#### [Brief]
Please copy exactly the lines from the top of the data through the line containing "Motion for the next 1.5", and nothing else.

#### [Records shown]
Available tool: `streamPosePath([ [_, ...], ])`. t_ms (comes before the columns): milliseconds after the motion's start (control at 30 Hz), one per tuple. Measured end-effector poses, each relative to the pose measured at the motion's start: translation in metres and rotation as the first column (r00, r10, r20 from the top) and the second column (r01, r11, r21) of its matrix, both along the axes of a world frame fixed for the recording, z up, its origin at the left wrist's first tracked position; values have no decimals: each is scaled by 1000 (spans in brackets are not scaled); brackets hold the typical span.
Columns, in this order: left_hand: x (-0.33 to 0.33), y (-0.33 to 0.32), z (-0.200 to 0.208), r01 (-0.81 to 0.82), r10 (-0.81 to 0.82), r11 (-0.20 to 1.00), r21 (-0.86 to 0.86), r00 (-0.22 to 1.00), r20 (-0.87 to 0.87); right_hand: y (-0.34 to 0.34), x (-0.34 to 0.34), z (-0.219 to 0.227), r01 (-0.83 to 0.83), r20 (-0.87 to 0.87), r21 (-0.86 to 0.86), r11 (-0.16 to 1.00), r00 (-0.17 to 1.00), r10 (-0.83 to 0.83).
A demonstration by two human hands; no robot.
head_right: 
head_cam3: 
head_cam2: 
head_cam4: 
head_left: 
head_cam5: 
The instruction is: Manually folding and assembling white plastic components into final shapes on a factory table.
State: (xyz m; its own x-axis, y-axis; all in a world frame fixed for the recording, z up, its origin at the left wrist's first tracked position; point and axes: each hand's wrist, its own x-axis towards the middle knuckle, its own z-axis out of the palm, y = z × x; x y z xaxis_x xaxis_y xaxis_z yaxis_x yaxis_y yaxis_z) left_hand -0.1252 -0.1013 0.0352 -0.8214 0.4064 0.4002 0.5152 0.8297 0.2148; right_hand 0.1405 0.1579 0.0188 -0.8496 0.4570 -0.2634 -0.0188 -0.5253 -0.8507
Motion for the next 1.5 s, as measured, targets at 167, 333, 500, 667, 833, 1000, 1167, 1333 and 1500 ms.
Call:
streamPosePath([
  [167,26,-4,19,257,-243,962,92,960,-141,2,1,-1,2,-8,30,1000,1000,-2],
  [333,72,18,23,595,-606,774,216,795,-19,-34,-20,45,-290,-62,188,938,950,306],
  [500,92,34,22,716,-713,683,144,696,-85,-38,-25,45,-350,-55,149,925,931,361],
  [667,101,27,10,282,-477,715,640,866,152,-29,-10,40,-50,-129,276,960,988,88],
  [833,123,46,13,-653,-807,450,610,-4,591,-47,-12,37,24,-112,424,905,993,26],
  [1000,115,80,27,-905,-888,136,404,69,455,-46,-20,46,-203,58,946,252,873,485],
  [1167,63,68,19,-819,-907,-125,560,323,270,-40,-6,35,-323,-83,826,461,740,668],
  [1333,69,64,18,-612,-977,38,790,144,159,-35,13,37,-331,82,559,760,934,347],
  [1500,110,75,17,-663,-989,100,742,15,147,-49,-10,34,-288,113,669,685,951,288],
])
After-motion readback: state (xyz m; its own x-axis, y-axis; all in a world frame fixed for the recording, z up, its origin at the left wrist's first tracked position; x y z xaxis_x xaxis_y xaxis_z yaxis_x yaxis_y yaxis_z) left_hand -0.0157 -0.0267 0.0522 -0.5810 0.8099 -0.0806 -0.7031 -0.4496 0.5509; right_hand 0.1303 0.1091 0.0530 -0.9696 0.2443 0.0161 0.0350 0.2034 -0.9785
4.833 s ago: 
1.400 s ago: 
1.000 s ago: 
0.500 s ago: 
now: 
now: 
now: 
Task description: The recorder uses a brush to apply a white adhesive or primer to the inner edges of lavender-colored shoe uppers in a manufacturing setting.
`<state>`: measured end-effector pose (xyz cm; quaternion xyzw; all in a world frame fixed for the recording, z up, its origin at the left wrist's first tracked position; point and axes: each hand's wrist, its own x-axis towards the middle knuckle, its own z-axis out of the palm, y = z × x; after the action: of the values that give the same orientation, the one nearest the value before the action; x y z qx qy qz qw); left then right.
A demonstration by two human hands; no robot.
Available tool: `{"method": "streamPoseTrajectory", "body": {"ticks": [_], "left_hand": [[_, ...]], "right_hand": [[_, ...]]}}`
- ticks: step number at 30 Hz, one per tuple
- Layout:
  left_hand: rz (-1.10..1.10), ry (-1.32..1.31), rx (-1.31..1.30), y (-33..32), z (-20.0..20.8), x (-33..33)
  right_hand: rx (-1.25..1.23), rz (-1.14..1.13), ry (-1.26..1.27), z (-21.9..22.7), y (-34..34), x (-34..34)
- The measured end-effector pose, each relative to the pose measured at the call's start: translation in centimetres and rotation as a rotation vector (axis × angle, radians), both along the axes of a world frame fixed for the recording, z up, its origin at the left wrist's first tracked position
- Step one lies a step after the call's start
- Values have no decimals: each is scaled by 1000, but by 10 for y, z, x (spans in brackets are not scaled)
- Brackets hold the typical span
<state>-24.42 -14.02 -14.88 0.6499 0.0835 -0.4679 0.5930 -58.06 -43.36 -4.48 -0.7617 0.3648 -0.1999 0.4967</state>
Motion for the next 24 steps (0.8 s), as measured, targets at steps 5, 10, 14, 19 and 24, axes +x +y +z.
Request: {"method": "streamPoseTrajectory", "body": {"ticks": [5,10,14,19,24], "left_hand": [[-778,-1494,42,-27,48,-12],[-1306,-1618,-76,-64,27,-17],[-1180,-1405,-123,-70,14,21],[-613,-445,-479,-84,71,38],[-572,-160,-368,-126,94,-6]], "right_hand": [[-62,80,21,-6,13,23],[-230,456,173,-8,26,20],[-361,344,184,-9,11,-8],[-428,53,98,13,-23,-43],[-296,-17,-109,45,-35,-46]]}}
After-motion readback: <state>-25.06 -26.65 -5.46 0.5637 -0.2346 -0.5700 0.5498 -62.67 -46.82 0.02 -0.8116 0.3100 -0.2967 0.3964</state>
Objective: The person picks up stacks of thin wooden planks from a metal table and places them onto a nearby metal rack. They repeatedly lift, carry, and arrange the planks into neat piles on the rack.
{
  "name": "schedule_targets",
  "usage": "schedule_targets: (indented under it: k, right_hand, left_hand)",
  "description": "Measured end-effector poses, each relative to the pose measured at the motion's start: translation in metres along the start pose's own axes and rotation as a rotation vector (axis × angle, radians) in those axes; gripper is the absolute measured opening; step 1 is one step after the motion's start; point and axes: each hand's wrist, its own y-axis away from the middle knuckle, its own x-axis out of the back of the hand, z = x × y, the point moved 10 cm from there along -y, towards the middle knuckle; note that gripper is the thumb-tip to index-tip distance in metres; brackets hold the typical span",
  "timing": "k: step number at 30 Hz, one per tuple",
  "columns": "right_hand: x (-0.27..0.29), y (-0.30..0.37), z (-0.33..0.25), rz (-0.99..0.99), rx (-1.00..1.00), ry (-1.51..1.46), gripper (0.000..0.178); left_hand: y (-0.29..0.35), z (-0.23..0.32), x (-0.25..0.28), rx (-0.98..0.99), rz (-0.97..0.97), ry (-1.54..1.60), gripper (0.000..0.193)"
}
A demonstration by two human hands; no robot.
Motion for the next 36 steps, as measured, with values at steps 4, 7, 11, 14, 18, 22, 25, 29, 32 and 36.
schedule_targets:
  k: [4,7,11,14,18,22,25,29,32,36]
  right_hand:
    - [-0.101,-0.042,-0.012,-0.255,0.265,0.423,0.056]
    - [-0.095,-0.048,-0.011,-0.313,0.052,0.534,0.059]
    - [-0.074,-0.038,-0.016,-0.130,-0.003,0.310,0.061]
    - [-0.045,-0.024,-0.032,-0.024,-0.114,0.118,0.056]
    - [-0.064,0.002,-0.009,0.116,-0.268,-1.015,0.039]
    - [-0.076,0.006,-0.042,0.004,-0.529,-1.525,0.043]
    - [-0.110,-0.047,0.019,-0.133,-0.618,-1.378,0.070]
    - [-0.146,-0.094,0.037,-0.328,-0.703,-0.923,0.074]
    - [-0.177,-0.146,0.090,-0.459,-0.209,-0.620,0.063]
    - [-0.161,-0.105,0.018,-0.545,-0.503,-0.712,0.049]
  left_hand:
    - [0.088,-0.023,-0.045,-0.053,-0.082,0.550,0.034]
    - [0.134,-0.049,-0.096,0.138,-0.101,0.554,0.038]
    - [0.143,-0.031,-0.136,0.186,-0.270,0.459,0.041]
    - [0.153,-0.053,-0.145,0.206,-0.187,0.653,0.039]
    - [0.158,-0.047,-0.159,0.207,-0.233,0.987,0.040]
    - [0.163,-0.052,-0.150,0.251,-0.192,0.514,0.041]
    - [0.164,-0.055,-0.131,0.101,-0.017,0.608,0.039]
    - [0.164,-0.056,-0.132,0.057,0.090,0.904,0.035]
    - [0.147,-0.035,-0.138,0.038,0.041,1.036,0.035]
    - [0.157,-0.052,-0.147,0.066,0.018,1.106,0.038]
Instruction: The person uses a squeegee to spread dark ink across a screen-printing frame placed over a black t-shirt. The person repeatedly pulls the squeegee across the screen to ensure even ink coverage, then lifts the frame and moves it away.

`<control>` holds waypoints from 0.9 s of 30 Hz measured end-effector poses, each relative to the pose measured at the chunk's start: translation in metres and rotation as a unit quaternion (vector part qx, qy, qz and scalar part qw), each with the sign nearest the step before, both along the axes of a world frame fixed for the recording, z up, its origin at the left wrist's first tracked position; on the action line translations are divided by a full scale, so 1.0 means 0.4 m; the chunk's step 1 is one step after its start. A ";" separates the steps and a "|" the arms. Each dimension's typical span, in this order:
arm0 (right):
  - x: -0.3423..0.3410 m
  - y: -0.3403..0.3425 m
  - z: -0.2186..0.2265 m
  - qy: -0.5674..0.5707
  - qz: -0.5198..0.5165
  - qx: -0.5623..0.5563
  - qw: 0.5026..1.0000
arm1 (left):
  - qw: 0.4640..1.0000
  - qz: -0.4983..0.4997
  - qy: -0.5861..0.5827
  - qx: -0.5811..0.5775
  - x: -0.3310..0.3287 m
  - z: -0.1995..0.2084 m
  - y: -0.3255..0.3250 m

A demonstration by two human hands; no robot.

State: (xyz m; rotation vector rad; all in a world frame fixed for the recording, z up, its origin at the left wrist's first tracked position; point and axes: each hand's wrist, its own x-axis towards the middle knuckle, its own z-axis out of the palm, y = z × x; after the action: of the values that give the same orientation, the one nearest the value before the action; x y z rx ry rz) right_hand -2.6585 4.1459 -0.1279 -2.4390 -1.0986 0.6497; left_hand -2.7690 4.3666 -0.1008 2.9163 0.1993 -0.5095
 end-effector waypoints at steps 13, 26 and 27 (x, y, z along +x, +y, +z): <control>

#### [Task solution]
Available tool: `streamPosePath([ [_, ...], ])`. t_ms (comes before the columns): milliseconds after the motion's start (control at 30 Hz), one per tuple. Measured end-effector poses, each relative to the pose measured at the motion's start: translation in metres and rotation as the first column (r00, r10, r20 from the top) and the second column (r01, r11, r21) of its matrix, both along the axes of a world frame fixed for the recording, z up, its origin at the left wrist's first tracked position; values have no decimals: each is scaled by 1000 (spans in brackets are not scaled); brackets hold the typical span.
Columns, in this order: left_hand: x (-0.33 to 0.33), y (-0.33 to 0.32), z (-0.200 to 0.208), r01 (-0.81 to 0.82), r10 (-0.81 to 0.82), r11 (-0.20 to 1.00), r21 (-0.86 to 0.86), r00 (-0.22 to 1.00), r20 (-0.87 to 0.87); right_hand: y (-0.34 to 0.34), x (-0.34 to 0.34), z (-0.219 to 0.227), r01 (-0.83 to 0.83), r20 (-0.87 to 0.87), r21 (-0.86 to 0.86), r11 (-0.16 to 1.00), r00 (-0.17 to 1.00), r10 (-0.83 to 0.83).
A demonstration by two human hands; no robot.
head_right: 
head_cam3: 
head_cam2: 
head_cam4: 
head_left: 
head_cam5: 
The instruction is: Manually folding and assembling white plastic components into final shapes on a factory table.
State: (xyz m; its own x-axis, y-axis; all in a world frame fixed for the recording, z up, its origin at the left wrist's first tracked position; point and axes: each hand's wrist, its own x-axis towards the middle knuckle, its own z-axis out of the palm, y = z × x; x y z xaxis_x xaxis_y xaxis_z yaxis_x yaxis_y yaxis_z) left_hand -0.1252 -0.1013 0.0352 -0.8214 0.4064 0.4002 0.5152 0.8297 0.2148; right_hand 0.1405 0.1579 0.0188 -0.8496 0.4570 -0.2634 -0.0188 -0.5253 -0.8507
Motion for the next 1.5 s, as measured, targets at 167, 333, 500, 667, 833, 1000, 1167, 1333 and 1500 ms.

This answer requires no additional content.